Source data
·····
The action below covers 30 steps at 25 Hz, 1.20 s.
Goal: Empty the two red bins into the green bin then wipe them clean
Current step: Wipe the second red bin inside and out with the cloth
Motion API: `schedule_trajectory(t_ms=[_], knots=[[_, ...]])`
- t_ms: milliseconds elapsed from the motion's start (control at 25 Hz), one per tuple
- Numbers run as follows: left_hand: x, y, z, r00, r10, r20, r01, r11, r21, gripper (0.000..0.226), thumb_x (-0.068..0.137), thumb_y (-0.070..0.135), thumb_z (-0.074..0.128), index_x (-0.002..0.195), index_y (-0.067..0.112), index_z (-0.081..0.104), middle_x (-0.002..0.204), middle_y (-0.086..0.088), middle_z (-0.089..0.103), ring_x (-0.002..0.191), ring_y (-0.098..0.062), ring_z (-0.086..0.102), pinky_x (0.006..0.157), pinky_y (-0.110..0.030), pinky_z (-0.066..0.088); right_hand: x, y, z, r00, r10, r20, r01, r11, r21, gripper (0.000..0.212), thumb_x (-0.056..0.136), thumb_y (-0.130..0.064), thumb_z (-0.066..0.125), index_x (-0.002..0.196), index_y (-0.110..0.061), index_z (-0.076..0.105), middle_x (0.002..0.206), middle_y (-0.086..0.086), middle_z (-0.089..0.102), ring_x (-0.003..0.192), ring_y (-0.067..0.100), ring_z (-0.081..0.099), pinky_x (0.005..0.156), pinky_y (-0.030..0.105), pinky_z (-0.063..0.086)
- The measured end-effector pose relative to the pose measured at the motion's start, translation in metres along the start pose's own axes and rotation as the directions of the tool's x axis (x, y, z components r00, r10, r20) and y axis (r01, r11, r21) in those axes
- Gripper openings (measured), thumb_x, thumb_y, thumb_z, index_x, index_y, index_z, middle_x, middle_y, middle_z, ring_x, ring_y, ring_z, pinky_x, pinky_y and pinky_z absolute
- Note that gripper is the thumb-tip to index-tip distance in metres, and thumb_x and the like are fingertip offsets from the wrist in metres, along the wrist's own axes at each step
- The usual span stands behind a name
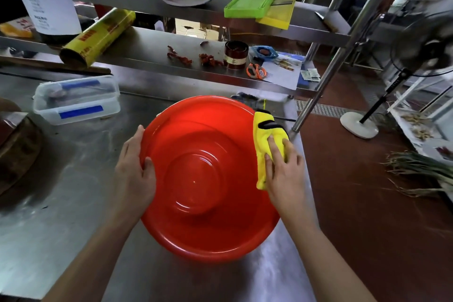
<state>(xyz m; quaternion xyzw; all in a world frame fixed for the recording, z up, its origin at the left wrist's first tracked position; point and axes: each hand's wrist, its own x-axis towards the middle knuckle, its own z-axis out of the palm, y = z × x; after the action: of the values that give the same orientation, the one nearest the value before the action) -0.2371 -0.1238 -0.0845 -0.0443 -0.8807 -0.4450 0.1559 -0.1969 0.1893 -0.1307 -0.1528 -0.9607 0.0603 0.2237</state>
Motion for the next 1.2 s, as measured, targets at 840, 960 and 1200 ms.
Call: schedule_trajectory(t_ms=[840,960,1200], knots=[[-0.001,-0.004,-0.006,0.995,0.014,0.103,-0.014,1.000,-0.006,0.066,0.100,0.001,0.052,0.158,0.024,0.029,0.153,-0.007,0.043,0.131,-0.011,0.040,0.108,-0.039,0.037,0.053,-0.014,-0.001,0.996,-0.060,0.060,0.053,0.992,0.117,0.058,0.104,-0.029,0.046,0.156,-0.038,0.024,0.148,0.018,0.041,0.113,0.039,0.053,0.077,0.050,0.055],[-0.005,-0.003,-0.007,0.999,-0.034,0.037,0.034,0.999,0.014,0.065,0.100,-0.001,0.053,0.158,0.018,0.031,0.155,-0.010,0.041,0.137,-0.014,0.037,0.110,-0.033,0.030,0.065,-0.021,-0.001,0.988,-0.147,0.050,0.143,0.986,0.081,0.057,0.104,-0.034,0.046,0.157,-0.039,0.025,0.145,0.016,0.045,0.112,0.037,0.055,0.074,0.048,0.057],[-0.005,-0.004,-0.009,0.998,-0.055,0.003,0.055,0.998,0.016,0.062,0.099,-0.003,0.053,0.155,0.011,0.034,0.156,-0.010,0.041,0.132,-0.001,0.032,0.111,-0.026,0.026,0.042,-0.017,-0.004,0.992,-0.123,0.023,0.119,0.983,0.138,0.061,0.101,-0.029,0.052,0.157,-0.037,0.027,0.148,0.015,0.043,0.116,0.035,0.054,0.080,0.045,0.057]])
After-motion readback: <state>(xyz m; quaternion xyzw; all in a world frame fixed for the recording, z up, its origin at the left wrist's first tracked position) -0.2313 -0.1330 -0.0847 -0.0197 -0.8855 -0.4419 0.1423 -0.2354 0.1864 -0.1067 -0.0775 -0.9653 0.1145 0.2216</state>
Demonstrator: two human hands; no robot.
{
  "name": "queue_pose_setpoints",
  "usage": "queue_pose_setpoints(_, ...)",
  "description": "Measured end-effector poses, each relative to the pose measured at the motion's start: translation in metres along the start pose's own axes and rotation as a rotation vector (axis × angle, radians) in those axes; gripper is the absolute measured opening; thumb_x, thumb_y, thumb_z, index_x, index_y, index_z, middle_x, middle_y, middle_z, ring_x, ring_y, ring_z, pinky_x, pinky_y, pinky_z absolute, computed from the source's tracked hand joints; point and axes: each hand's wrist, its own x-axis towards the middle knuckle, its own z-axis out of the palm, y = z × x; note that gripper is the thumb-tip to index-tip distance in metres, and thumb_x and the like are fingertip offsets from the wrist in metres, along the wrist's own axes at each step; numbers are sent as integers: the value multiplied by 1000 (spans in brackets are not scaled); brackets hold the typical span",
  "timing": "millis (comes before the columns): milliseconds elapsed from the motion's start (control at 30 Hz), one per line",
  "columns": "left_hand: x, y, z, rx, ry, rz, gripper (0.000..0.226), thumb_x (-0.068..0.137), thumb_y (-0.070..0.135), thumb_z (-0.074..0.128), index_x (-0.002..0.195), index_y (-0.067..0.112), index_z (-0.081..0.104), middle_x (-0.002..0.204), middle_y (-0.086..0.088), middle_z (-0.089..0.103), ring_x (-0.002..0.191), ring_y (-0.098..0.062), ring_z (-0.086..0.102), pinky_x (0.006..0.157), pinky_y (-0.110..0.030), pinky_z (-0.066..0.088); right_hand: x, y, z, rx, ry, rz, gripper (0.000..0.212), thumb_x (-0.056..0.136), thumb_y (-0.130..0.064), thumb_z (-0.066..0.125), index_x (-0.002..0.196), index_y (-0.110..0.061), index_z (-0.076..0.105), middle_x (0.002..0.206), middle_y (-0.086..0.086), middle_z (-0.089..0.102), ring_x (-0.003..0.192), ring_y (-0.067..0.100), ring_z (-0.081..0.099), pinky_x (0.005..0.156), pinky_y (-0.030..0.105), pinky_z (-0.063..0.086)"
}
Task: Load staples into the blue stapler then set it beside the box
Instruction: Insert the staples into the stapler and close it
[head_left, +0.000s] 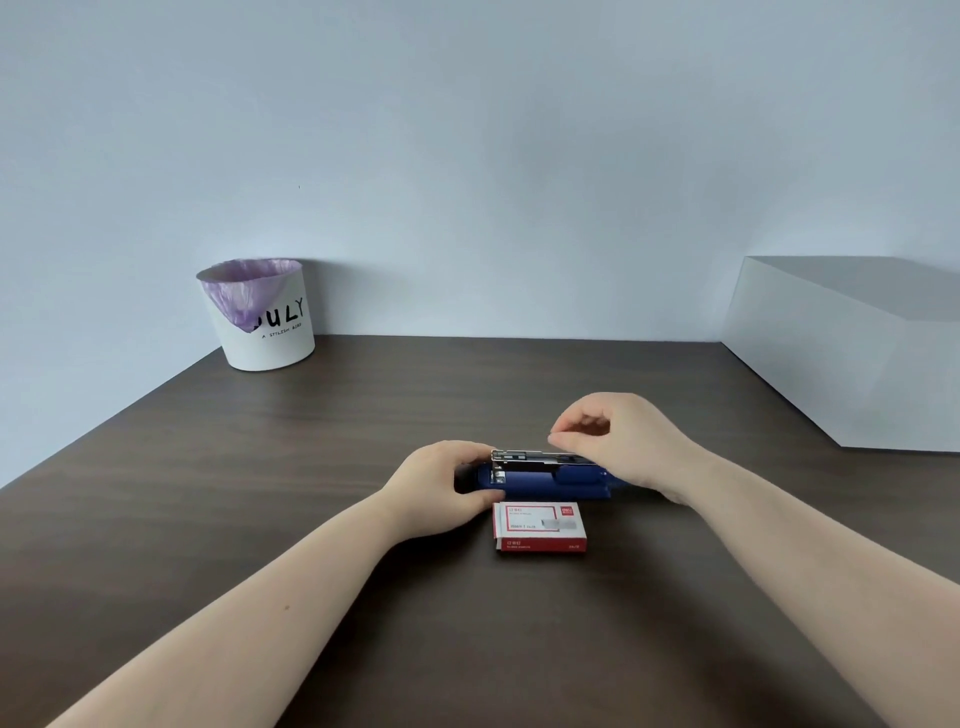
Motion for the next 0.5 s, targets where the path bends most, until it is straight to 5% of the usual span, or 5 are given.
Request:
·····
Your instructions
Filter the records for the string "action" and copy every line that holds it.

Answer space
The action below covers 30 steps at 25 Hz, 1.20 s.
<state>(xyz m; quaternion xyzw; all in a world frame fixed for the recording, z up, its origin at the left wrist's first tracked position; point and axes: each hand's wrist, its own x-axis towards the middle knuckle, its own z-axis out of the palm, y = z × x; after the action: of the values that give the same orientation, the one nearest the value before the action) -0.2371 -0.1238 -0.0845 -0.0443 -0.8807 -0.4450 0.1559 -0.1969 0.1893 -0.1307 -0.1528 -0.9607 0.0603 0.2237</state>

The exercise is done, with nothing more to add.